Problem description:
Some entries follow. Reproduce exactly the lines starting at the one with "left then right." and stopping after the one with "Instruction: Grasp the".
::::::::
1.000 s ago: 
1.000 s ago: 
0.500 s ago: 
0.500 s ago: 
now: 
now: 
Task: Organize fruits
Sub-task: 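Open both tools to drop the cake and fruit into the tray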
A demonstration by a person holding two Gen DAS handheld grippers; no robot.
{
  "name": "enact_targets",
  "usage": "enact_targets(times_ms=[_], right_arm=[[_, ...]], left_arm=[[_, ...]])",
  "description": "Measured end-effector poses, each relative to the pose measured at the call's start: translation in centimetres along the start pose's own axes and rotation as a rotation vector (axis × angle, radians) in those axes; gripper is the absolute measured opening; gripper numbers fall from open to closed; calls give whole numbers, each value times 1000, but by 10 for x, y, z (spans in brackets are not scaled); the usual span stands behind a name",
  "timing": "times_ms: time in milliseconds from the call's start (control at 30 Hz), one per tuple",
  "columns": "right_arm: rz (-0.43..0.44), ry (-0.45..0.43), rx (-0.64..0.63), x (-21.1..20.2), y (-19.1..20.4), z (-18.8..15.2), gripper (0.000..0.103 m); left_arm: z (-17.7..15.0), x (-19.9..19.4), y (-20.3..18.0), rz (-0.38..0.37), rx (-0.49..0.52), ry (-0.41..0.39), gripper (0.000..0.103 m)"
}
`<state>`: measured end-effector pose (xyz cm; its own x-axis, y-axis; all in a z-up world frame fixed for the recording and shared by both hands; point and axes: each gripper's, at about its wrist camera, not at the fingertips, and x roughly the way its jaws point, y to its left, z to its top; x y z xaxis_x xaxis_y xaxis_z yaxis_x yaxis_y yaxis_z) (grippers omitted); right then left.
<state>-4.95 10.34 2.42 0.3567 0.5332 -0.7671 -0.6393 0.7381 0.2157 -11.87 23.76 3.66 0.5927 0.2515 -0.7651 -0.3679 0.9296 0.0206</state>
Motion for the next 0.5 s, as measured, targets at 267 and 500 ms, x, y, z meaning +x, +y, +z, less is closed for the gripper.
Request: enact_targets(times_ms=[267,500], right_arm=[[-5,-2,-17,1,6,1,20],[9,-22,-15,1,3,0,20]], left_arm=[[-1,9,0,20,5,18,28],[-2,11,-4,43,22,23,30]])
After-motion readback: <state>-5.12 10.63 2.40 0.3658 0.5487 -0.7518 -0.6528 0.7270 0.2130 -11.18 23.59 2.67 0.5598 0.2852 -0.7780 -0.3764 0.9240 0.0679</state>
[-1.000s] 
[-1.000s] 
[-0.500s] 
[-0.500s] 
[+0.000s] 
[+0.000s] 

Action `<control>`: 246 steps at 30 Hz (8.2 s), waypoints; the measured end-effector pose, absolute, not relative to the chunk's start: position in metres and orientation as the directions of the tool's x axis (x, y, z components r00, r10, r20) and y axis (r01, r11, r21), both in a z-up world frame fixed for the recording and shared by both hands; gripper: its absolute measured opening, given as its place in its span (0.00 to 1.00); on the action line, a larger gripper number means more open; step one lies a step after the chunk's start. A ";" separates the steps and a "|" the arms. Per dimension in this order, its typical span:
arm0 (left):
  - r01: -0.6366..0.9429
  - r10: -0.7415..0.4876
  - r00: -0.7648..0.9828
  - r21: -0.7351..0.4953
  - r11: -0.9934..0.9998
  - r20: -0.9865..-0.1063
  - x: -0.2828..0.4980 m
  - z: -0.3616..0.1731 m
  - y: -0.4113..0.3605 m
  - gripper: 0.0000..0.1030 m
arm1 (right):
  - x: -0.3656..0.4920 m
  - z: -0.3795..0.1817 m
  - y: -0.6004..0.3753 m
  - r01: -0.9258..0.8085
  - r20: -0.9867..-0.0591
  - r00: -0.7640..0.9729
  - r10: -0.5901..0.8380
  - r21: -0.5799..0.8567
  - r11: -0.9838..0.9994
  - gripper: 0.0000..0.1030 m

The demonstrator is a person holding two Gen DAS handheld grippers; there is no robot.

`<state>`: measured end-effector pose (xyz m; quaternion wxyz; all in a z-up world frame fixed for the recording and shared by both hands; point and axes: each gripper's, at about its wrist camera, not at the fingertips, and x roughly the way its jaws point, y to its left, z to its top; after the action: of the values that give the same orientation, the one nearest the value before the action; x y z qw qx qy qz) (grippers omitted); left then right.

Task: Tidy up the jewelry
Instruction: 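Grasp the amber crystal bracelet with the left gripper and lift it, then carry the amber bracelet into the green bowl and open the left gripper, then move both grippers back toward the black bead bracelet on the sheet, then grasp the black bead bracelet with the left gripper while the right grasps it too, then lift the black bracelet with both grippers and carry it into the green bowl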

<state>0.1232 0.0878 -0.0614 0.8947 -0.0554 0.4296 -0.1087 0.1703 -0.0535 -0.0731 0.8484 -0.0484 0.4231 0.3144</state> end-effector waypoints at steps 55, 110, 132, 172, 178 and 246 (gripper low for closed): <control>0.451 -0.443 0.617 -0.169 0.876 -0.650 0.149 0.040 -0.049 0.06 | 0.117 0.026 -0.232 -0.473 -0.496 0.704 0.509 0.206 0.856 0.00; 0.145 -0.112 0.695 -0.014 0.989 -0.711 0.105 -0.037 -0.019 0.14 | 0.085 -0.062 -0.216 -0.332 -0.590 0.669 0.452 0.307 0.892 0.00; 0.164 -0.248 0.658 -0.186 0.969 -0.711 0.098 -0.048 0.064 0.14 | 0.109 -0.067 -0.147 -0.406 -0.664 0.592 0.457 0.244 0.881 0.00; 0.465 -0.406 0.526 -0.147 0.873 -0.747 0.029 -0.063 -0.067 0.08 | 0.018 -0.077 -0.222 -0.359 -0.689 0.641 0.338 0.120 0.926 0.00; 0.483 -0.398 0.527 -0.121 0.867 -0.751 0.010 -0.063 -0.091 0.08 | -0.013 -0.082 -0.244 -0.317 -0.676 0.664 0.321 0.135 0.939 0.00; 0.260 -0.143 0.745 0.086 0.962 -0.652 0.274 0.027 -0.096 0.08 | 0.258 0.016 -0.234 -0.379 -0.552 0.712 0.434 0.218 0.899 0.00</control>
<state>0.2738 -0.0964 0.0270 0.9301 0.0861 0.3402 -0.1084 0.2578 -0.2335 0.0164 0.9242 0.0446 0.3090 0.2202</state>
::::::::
Response to the exercise:
`<state>`: measured end-effector pose (xyz m; quaternion wxyz; all in a z-up world frame fixed for the recording and shared by both hands; point and axes: each gripper's, at about its wrist camera, not at the fingertips, and x roughly the way its jaws point, y to its left, z to its top; after the action: of the values that give the same orientation, the one nearest the value before the action; x y z qw qx qy qz) (grippers omitted); left then right.

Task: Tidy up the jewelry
Instruction: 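Grasp the amber crystal bracelet with the left gripper and lift it, then carry the amber bracelet into the green bowl and open the left gripper, then move both grippers back toward the black bead bracelet on the sheet, then grasp the black bead bracelet with the left gripper while the right grasps it too, then lift the black bracelet with both grippers and carry it into the green bowl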

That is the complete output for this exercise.